At the sixth annual Bad Feminist Poetry Contest, held April 15, the men in the audience were not the only people made to feel uncomfortable. A record high number of 25 poets slammed men, underwear, and sometimes each other at the Greenleaf event.
“If it’s bad, but feminist, you get high points,” explained contest organizer and Assistant Professor of Religious Studies Eric Mortensen. “If it’s a quality poem, you get low points. And if it’s misogynist, then we just throw you out.”
At this year’s judging table, staff member Fatma Dogen, Assistant Professor of Philosophy Lisa McLeod, and senior Casey Thomas held the scoring cards.
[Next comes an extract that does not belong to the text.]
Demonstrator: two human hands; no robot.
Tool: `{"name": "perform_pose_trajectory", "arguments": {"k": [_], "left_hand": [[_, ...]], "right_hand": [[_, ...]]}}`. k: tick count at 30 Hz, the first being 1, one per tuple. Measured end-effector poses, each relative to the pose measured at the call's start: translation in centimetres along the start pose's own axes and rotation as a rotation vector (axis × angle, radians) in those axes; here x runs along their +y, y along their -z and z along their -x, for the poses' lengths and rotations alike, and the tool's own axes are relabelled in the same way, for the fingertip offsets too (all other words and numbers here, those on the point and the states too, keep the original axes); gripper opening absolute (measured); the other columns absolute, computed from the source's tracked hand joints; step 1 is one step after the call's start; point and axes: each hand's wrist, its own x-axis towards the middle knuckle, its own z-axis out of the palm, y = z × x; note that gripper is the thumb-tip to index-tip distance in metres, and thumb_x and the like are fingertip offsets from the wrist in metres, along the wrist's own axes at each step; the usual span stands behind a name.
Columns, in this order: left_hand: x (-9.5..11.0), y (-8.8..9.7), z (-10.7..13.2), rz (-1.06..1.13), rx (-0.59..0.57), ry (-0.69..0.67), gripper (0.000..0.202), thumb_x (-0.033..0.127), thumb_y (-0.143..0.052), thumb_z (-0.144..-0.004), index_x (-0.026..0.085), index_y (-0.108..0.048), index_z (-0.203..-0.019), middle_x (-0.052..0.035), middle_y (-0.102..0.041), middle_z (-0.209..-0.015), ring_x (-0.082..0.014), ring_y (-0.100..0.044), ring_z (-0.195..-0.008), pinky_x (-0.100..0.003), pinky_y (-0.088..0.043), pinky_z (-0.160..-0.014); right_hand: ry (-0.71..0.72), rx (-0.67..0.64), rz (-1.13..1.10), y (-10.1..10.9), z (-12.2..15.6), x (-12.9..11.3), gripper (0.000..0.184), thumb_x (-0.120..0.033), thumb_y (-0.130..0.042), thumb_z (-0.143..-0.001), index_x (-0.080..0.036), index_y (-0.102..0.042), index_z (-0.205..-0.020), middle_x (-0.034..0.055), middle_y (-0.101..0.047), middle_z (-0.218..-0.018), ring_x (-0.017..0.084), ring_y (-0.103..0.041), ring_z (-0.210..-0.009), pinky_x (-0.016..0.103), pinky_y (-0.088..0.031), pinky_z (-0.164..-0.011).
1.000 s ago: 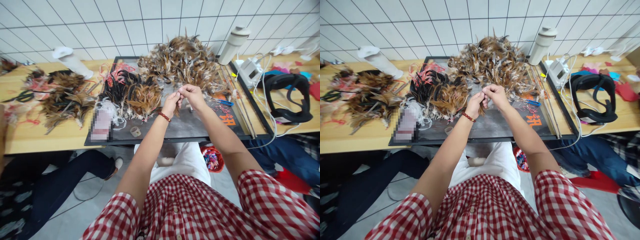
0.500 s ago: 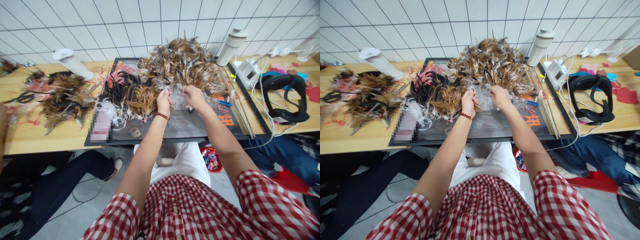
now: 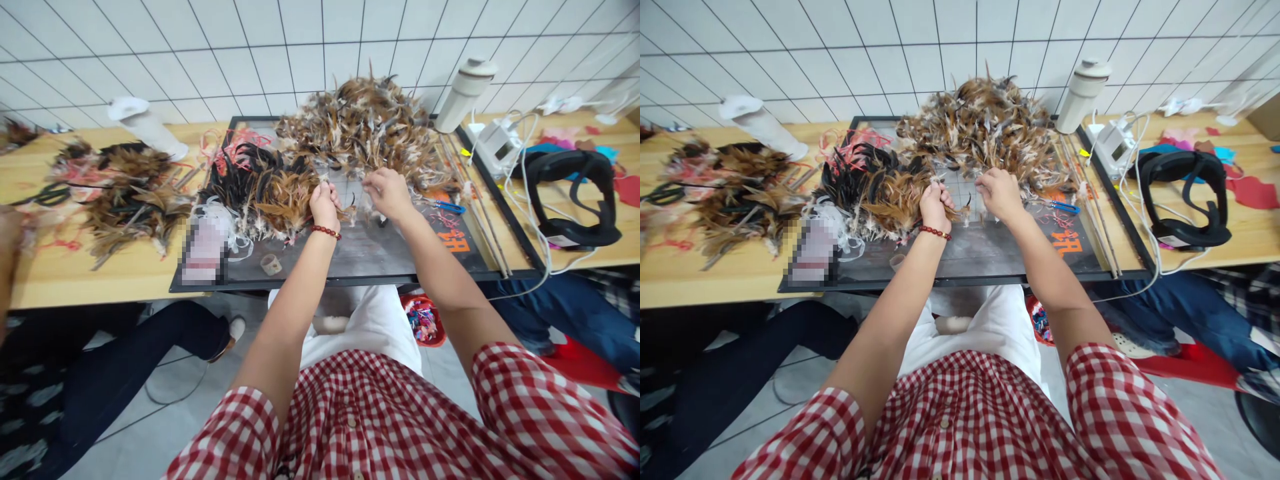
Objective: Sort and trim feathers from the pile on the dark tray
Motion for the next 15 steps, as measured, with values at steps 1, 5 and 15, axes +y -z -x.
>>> {"name": "perform_pose_trajectory", "arguments": {"k": [1,5,15], "left_hand": [[0.0,0.0,0.0,-0.007,-0.003,-0.007,0.040,0.047,-0.060,-0.104,0.020,-0.051,-0.075,0.0093,-0.034,-0.056,-0.0042,-0.032,-0.045,-0.018,-0.029,-0.049],[0.0,-0.1,0.1,-0.009,-0.007,-0.020,0.041,0.046,-0.060,-0.104,0.020,-0.051,-0.074,0.0093,-0.034,-0.056,-0.0046,-0.030,-0.044,-0.019,-0.028,-0.050],[0.0,-0.2,0.5,0.037,-0.030,0.007,0.040,0.029,-0.050,-0.109,0.019,-0.049,-0.071,0.0091,-0.034,-0.052,-0.0040,-0.031,-0.042,-0.018,-0.026,-0.047]], "right_hand": [[0.029,-0.036,-0.016,-0.2,0.0,-0.2,0.033,-0.026,-0.055,-0.095,-0.023,-0.082,-0.114,0.0145,-0.076,-0.121,0.034,-0.062,-0.119,0.050,-0.046,-0.102],[0.168,-0.117,-0.161,0.1,-0.2,-0.4,0.033,-0.017,-0.055,-0.087,-0.022,-0.085,-0.101,0.0113,-0.077,-0.108,0.029,-0.065,-0.108,0.045,-0.047,-0.101],[0.434,-0.459,-0.267,0.2,-0.1,-0.7,0.016,-0.024,-0.067,-0.084,-0.019,-0.082,-0.082,0.0087,-0.071,-0.086,0.024,-0.057,-0.092,0.044,-0.040,-0.098]]}}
The three faced the difficult task of rewarding ugly imagery, disjointed rhythms, and contrived rhymes.
Competition was fierce, and poets used forms from haikus to free verse, and techniques from spoken word to chocolate bribes. With poetry scribbled on napkins and margins of homework, some competitors wrote winning works only minutes before taking the mic.
This year’s first-place prize was awarded to senior Nancy Klosteridis, who admitted, “I wrote this a half-hour ago in Lisa McLeod’s class.”
After initial disapproval with her distracted student, McLeod and the other judges awarded Klosteridis three 10s for her artful lamentation of America’s patriarchal status quo.
“Stripping free of my gender norms/ I’m ready to blow my feminist horn,” Klosteridis read from the back of a postcard. “I run through full moonlight, naked, thighs slapping with glee/ Not entirely what Americans told me to be.”
Some poems were too bad even for a bad poetry contest. The unruly audience tried, without success, to clap sophomore Ben Sepsenwol off the stage as he recited, “Pineapple, pineapple, pineapple good/ I eat feminism instead of food.”
But not all the feminist verses were awful. When first-year Ashley Escobedo recited her politically charged poem, one heckling audience member shouted, “You failed at failing!” For the first time in the history of the Guilford’s Bad Feminist Poetry Contest, the judges rewarded a quality poem.
“We reversed the rules and gave Ashley honorable mention,” said Mortensen. “It was just too good.”
Sophomore Arthur Wood admitted to writing his poem with the help of the Pines’ female residents. Points were deducted from Wood’s performance “because clearly, women did all the work and the guy took the credit,” said McLeod.
“Bras are like constraints of patriarchy upon my breasts/ Chafing these nipples of sustenance,” said Wood in a denouncement of gendered underwear. “Thongs are a wedgie into my world/ Cutting off the circulation of my womanhood.”
Assistant Professor of Religious Studies Jane Redmont examined identity in a parody of a performance art piece. Beginning in a flannel shirt, floor-length skirt, and oversized coat, she left the stage donning a leather jacket, black lace gloves, and riding crop. Her performance warranted 10s across the board.
Redmont shared her second-place prize with colleague Parveen Hasanali, assistant professor of religious studies, who also utilized props. Like Redmont, Hasanali receieved three 10s from the judging panel.
“Warm gooey chocolate, brown and sticky!” Hasanali yelled, unwrapping and licking a vagina-shaped chocolate while the audience of students laughed, cheered, and gasped.
But shock-value was not the sole purpose of the event.
“It’s a great space to examine feminism in a critical way – in an appreciative way,” said Thomas. “And we also get to talk about thumping and thwacking.”
Mortensen, the night’s master of ceremonies, acknowledged the delicate line that poets walk in mocking feminist poetry.
“It’s important for people who are learning to negotiate the boundaries of feminism, and to do so in part through humor,” said Mortensen. “It’s a pro-feminist event.”
“Each year, everyone does a good job of keeping the lines clear about laughing at how we do feminism in not-so-constructive ways. and laughing at feminism,” said Thomas.